A detection method for detecting the rare cells from a biological sample containing rare cells and contaminating cells other than the rare cells,
Contacting the biological sample with a first labeled antibody in which an antibody against a protein present in the rare cell is labeled with a first labeling substance, and marking the cell with the first labeled antibody;
A second labeled antibody in which an antibody against a protein that is not present in the rare cell but present in the contaminated cell is labeled with a second labeling substance is brought into contact with the biological sample, and the cell is bound with the second labeled antibody.
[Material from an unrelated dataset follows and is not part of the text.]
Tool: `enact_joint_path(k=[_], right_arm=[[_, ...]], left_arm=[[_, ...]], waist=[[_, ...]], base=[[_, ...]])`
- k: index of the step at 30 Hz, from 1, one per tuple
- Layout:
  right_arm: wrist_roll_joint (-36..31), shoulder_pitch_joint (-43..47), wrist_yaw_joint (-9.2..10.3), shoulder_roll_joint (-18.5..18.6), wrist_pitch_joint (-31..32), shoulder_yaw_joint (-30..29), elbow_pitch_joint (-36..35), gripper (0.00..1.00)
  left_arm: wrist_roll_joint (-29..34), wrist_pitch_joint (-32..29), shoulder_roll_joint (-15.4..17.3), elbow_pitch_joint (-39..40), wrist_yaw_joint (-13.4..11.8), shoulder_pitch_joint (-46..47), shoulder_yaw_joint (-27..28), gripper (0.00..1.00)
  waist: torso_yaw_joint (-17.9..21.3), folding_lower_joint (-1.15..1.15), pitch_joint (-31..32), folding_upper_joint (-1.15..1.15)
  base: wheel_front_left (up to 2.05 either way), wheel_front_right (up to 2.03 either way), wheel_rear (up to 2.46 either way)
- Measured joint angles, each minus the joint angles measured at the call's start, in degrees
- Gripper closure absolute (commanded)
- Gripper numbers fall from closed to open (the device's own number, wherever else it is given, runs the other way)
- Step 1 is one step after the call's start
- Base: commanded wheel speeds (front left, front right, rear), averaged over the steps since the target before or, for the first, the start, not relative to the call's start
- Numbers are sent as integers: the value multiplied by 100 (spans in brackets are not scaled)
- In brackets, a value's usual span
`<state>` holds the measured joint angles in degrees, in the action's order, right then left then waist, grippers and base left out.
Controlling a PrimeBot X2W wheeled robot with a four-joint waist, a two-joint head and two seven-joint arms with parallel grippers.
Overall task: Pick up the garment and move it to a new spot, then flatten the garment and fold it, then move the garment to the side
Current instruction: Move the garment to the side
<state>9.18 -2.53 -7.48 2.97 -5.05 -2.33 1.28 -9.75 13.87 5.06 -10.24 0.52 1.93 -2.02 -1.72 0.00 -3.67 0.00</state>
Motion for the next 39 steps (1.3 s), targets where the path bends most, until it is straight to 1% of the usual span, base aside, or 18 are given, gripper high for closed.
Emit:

Marking process;
Detecting from the biological sample cells marked with the first labeled antibody and not marked with the second labeled antibody;
Have
The method for detecting a rare cell, wherein the antibody against the protein present in the rare cell is at least one selected from Fab antibody and Fab ′ antibody.   The method for detecting a rare cell according to claim 1, wherein the antibody against the protein present in the rare cell is a Fab 'antibody.   The detection of a rare cell according to claim 1 or 2, wherein the first labeled antibody is a labeled antibody in which the first labeling substance is covalently bound to a thiol group of an antibody against a protein present in the rare cell. Method. The rare cell is a nucleated cell, and
Contacting a nuclear staining dye with the biological sample to stain cell nuclei;
Detecting a cell having a nucleus stained with the nuclear staining dye from the biological sample;
The method for detecting a rare cell according to any one of claims 1 to 3, comprising:   The method for detecting a rare cell according to any one of claims 1 to 4, wherein the biological sample is a fraction containing the rare cell obtained by subjecting blood to density gradient centrifugation.   The method for detecting a rare cell according to any one of claims 1 to 5, wherein the biological sample is a biological sample derived from pregnant maternal peripheral blood, and the rare cells are fetal nucleated red blood cells.   The method for detecting a rare cell according to any one of claims 1 to 5, wherein the biological sample is a biological sample derived from peripheral blood of a cancer patient, and the rare cell is a circulating tumor cell in the blood.   The first labeling substance and the second labeling substance are chemical substances selected from fluorescent dyes, fluorescent proteins, enzymes, biotin, and magnetic beads, respectively. For detecting rare cells.   The method for detecting a rare cell according to any one of claims 1 to 8, wherein cells are detected from the biological sample by flow cytometry.